WHAT IS EXPECTED »
Reproduce the listing below exactly. Pictures do not belong in the copy.

DATASET CONTENT »
• • • • • • •

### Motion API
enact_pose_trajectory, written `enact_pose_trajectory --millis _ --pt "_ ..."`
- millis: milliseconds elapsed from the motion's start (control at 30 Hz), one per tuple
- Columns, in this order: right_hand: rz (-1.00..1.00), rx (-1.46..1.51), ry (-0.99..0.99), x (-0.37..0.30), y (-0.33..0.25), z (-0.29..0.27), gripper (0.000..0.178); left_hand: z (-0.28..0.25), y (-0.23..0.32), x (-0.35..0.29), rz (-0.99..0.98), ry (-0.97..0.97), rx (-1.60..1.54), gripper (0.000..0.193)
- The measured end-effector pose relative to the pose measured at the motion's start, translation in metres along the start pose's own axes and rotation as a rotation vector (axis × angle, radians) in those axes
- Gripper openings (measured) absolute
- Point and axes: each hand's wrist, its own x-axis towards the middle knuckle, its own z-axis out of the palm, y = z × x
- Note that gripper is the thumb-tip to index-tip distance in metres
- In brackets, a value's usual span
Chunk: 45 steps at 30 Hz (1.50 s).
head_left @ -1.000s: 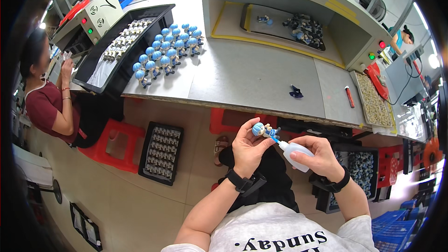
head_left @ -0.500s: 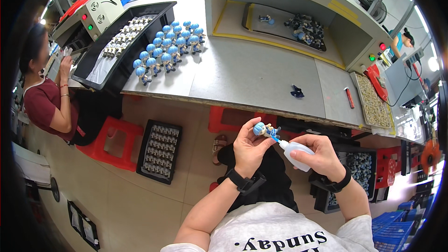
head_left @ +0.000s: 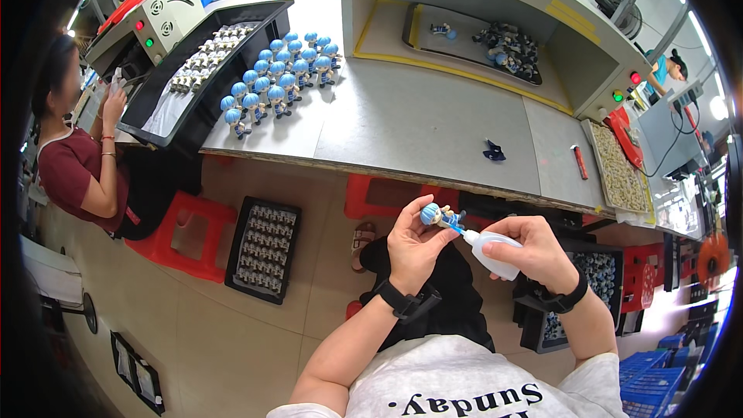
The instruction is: Apply glue and assemble small toy figurines at a factory workbench.
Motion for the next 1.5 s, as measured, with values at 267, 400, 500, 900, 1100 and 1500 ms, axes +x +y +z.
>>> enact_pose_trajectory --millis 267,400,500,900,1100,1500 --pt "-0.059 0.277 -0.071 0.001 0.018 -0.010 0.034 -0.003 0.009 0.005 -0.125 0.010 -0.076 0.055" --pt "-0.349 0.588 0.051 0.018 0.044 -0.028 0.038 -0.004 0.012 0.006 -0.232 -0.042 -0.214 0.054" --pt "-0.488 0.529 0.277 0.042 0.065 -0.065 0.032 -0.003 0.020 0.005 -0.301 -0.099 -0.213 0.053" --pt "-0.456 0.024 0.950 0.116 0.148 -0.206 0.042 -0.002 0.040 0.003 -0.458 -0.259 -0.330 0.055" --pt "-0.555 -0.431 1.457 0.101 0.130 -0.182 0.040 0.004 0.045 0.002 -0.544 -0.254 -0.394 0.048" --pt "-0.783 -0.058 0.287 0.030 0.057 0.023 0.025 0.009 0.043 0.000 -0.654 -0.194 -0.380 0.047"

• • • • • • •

REPLY »
### Motion API
enact_pose_trajectory, written `enact_pose_trajectory --millis _ --pt "_ ..."`
- millis: milliseconds elapsed from the motion's start (control at 30 Hz), one per tuple
- Columns, in this order: right_hand: rz (-1.00..1.00), rx (-1.46..1.51), ry (-0.99..0.99), x (-0.37..0.30), y (-0.33..0.25), z (-0.29..0.27), gripper (0.000..0.178); left_hand: z (-0.28..0.25), y (-0.23..0.32), x (-0.35..0.29), rz (-0.99..0.98), ry (-0.97..0.97), rx (-1.60..1.54), gripper (0.000..0.193)
- The measured end-effector pose relative to the pose measured at the motion's start, translation in metres along the start pose's own axes and rotation as a rotation vector (axis × angle, radians) in those axes
- Gripper openings (measured) absolute
- Point and axes: each hand's wrist, its own x-axis towards the middle knuckle, its own z-axis out of the palm, y = z × x
- Note that gripper is the thumb-tip to index-tip distance in metres
- In brackets, a value's usual span
Chunk: 45 steps at 30 Hz (1.50 s).
head_left @ -1.000s: 
head_left @ -0.500s: 
head_left @ +0.000s: 
The instruction is: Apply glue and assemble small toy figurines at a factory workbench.
Motion for the next 1.5 s, as measured, with values at 267, 400, 500, 900, 1100 and 1500 ms, axes +x +y +z.
>>> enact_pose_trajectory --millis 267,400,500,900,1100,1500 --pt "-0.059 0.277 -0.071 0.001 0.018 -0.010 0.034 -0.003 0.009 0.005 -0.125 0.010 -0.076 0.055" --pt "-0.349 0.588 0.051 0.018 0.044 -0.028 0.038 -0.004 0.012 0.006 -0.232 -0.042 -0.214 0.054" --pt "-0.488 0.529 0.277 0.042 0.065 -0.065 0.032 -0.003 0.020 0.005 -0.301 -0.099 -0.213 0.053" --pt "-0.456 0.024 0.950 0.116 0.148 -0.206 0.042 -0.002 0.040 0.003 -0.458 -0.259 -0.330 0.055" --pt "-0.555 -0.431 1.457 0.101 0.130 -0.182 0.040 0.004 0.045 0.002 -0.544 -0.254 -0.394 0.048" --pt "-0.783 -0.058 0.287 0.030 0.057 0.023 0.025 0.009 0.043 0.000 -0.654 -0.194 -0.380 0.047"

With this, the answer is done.